あと、多くのブクマや過分な評価、ありがとうございます

m(_ _)m

 意味深な発言の後、少しの沈黙があった。


 そんな雰囲気を壊すかのように、先輩は僕の手から飲みかけのジュースを取り上げ、残りを美味しそうに飲み干した。


「えへっ、間接……というヤツですね。

 もしかして、琴美ちゃんの初めてを、私が頂いたのなら、ごめんなさいね。

 でも、それはそれで私にとっては意味がある。

 ずっと、ヒロトさんを見てきた私にはね」


 ……ヒロトの名前が出てきたんだが、ヒロトの時に先輩と会ったなんてことは無かったはずだ。

 もし、会っているなら覚えている。

 こんな娘を忘れるはずもないし、もろ好みだっただろう。


「ヒロトのことを知っていたのですか?」

「その人は、ずっと私には特別な人でした。まさか、女の子になってしまうなんて思って無かったから、複雑な気持ちとでも言っておきましょうね」


 ……表情はそのまま笑顔をキープしている。

 いったい、何を考えているのだろうか?


「さて、これを戻しに行きたいから、ついて来てくれるかしら?」


 手に持ったパフェ用みたいなデコレーショングラスを右手に持って僕の目の前で振りながら、左手を差し伸べてくれた。断る理由もなく、躊躇いつつも恐る恐る左手を伸ばす。


「ん〜っと、少し違うんだけどね〜!」


 何故か、がっかりといった感じで、グラスを持つ手を変えて、僕の伸ばした手を引っ張ってくれた。そして、そのまま握って離してくれない。離さないというより、もっとヤバくて、指を絡めてぎゅーっと手を繋いできた。


 これは、恋人繋ぎ?

 あの時、僕は右手を伸ばすべきだったのか。

 あらら、先輩に失礼をしてしまったよ。

 だって、これが初デートだから分からない!

 しかし、先輩の残念そうな顔ってなに?

 それに、今から何処に行くのかな?


 数秒も掛からず、頭の中で色々と考える。

 確か、男子の頃にはこんな事は無かった。


 女子が気遣い出来るという前に、女子ってずっとこんな事を考えているんだろうな。

 そう言えば、香澄ちゃんやゆりはも良く周りを見て、色々と気付いて、口に出していた。

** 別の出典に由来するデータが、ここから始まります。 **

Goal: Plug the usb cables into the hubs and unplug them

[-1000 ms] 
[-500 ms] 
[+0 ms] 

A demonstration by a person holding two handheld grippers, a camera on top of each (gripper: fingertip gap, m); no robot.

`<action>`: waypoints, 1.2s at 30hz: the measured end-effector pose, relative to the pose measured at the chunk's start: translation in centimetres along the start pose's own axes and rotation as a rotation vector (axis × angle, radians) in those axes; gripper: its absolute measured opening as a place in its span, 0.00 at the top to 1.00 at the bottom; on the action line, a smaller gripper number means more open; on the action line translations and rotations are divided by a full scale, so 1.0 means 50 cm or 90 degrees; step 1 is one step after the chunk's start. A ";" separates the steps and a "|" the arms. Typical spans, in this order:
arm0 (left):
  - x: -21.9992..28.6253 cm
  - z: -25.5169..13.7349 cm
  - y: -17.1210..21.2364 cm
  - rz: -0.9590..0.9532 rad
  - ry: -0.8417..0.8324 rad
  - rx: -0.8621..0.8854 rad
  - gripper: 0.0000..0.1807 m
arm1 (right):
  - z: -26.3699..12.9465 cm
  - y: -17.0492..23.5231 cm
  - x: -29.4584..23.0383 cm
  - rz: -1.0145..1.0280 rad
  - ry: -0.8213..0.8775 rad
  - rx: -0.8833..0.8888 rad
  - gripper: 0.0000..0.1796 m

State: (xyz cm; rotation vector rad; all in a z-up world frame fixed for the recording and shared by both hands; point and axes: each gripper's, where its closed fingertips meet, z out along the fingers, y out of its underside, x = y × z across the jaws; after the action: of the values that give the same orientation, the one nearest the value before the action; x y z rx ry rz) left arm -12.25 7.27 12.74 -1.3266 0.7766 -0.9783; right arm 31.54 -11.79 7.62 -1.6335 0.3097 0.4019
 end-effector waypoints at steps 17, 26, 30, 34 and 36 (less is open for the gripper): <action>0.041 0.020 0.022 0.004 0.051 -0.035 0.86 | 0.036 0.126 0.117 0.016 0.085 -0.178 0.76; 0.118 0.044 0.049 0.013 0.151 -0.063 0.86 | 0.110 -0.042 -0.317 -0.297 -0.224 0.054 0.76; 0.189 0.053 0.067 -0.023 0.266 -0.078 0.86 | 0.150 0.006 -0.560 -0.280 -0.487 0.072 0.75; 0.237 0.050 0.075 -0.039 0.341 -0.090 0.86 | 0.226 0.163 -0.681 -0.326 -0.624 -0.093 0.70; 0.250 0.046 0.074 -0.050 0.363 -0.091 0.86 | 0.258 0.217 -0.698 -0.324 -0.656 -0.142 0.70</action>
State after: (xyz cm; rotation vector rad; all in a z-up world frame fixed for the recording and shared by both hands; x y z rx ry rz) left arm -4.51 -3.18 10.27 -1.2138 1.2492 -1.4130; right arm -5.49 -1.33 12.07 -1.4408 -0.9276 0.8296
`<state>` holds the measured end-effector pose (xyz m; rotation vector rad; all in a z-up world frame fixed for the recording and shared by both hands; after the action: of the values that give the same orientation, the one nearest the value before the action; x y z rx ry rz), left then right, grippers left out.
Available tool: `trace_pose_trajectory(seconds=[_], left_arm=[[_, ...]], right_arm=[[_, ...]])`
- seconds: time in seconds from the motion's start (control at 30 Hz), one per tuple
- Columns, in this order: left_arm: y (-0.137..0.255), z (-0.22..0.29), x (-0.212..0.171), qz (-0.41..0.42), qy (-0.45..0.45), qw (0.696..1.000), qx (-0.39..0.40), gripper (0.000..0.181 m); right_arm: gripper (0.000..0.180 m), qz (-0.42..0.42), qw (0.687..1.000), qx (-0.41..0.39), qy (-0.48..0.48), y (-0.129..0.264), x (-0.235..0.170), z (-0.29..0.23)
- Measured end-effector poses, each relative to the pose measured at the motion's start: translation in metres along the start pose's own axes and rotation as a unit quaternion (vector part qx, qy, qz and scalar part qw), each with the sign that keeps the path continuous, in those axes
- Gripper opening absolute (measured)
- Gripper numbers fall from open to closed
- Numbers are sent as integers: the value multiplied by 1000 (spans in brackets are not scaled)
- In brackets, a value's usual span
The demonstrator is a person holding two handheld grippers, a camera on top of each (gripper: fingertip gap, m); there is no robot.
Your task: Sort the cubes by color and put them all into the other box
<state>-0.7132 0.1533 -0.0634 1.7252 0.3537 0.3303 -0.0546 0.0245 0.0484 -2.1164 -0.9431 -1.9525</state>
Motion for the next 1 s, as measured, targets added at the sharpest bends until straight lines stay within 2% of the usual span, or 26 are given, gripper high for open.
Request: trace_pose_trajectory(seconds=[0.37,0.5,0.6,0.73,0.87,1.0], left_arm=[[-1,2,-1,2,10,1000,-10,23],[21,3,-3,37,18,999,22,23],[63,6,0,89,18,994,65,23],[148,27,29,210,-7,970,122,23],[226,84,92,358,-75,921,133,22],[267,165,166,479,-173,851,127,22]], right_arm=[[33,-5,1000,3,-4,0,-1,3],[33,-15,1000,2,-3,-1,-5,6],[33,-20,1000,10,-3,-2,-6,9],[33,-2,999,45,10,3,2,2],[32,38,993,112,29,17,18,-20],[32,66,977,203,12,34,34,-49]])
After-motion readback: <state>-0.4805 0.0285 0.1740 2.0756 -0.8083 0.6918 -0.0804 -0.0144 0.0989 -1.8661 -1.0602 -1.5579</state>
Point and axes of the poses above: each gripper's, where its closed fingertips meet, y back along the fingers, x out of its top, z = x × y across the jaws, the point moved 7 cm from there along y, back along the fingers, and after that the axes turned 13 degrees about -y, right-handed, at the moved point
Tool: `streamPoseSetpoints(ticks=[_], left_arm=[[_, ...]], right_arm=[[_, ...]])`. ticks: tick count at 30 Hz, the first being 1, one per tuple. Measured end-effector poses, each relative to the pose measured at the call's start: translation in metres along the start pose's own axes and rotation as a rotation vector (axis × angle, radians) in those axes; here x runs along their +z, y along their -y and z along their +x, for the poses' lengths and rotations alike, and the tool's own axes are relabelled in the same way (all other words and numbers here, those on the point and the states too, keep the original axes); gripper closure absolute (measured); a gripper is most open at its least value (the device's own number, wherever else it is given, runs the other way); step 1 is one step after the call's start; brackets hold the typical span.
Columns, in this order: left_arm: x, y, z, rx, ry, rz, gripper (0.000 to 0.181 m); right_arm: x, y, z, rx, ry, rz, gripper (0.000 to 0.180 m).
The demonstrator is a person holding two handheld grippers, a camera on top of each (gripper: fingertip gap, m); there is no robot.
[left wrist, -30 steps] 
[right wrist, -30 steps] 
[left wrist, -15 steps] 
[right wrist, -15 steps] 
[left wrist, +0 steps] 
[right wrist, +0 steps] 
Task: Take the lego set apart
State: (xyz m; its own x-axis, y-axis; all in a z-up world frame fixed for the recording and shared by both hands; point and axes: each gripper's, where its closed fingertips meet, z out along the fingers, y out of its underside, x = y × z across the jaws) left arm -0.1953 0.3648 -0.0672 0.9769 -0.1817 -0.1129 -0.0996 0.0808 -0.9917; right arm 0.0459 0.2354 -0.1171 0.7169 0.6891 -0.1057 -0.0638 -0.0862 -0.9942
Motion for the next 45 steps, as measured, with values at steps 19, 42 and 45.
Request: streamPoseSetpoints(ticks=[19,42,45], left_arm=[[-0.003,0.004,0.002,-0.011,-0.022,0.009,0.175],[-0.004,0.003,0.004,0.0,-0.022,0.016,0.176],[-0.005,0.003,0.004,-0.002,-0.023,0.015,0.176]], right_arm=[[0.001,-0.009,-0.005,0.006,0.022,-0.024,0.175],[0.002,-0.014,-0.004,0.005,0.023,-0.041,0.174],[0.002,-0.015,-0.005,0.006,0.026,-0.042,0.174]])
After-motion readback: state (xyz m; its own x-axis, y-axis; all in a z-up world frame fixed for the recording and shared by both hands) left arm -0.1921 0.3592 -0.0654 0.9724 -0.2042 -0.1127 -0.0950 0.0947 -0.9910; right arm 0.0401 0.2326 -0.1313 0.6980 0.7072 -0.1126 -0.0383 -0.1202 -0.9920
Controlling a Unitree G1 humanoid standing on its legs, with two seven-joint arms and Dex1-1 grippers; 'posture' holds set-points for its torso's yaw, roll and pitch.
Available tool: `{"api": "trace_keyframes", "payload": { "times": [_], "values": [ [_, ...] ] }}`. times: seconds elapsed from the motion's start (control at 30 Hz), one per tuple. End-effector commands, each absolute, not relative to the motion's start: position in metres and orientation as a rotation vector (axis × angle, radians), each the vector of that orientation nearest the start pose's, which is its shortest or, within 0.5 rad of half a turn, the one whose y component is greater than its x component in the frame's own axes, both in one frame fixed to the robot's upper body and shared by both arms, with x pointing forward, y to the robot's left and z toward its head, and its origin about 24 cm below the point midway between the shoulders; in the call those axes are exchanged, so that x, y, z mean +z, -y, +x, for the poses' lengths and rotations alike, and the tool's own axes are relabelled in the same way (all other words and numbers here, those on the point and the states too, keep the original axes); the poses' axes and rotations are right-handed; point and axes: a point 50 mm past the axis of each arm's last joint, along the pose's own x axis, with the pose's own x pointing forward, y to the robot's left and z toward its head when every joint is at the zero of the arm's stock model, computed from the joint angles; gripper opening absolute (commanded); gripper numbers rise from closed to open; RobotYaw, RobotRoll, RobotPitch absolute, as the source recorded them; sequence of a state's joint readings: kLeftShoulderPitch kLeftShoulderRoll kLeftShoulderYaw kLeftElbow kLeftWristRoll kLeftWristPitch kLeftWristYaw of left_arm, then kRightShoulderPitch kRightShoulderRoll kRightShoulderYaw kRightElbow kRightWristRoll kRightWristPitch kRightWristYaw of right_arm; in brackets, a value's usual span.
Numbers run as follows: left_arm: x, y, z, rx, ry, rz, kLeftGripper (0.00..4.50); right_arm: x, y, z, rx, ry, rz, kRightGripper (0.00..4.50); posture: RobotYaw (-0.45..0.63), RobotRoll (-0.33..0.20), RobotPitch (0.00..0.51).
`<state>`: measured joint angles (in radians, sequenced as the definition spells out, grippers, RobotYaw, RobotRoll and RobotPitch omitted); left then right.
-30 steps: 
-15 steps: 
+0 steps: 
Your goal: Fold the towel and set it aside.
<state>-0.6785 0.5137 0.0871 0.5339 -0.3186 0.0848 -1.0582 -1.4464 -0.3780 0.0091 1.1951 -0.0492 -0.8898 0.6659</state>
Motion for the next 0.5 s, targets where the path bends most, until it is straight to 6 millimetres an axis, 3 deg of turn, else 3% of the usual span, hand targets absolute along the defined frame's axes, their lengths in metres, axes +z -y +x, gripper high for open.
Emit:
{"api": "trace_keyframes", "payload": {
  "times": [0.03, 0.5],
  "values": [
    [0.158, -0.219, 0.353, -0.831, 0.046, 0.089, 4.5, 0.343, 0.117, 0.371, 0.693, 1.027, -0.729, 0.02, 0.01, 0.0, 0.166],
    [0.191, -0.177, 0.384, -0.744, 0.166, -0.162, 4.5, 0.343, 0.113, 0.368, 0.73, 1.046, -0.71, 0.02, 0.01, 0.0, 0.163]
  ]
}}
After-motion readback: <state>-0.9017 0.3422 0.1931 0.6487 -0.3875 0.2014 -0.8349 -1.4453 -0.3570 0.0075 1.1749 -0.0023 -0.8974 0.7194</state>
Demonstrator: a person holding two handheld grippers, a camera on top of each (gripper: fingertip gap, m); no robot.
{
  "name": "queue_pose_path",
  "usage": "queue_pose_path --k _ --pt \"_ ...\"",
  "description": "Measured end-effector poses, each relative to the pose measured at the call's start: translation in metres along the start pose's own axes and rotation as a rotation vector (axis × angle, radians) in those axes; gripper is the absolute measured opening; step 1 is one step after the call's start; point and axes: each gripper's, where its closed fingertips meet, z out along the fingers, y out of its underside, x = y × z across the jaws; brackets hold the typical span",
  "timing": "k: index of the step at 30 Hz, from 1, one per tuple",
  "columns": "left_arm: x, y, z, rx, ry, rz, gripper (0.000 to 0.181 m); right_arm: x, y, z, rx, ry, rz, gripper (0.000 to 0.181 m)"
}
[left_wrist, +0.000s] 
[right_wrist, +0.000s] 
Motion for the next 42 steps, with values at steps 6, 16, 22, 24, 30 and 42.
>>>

 あれって、口に出す事で調整しているって事なんだろうな。


 大変だよな、琴美さん?

 ……ええ、大変よ、ヒロト君。

 一人芝居を頭の中でしてしまう。

 ホントに混乱している証拠だ!


「さあ、着いたわよ」

「えええっ、ここなんですか?」


「はい、そうです。緊張しないでついて来て」

「はあ……」


 デカいビルの自動ドアが開き、勝手知った所とばかり、脇目も振らずズンズンと奥に突き進む。フロントらしき場所にはスタッフの姿が見え、付近にはポーターらしき姿もチラホラと見て取れる。

 みなさんが先輩を視認すると、軽く頭を下げている。


 ……ここにあるレストランを経営しているだけというレベルじゃないな。


 なんとも、自分が場違いな所に来たように思え、かなり恥ずかしい。

 そんなことを考えていると、僕の考えに気付いたのか、先輩から握られた手は以前に増して力が加わったみたいだ。


 それから僕を連れて、一目散にエレベーターホールに向かう。途中で、スタッフの一人にすれ違い様、先輩は当然とばかりグラスを手渡す。

 エレベーターホールが見えた時には別のスタッフがエレベーターの扉を開けて待っていた。

 先輩を見つけるや否や、頭を下げた。


 ……やはりお嬢様か。

 それも最上級のクラスに近い。


 ウチみたいに庶民とは別世界の本物のお嬢様だ。


 香澄のお父さんも弁護士さんで、一般家庭とは違い裕福だし、着るものや持ち物は有名ブランドばかりで、最初は驚いた。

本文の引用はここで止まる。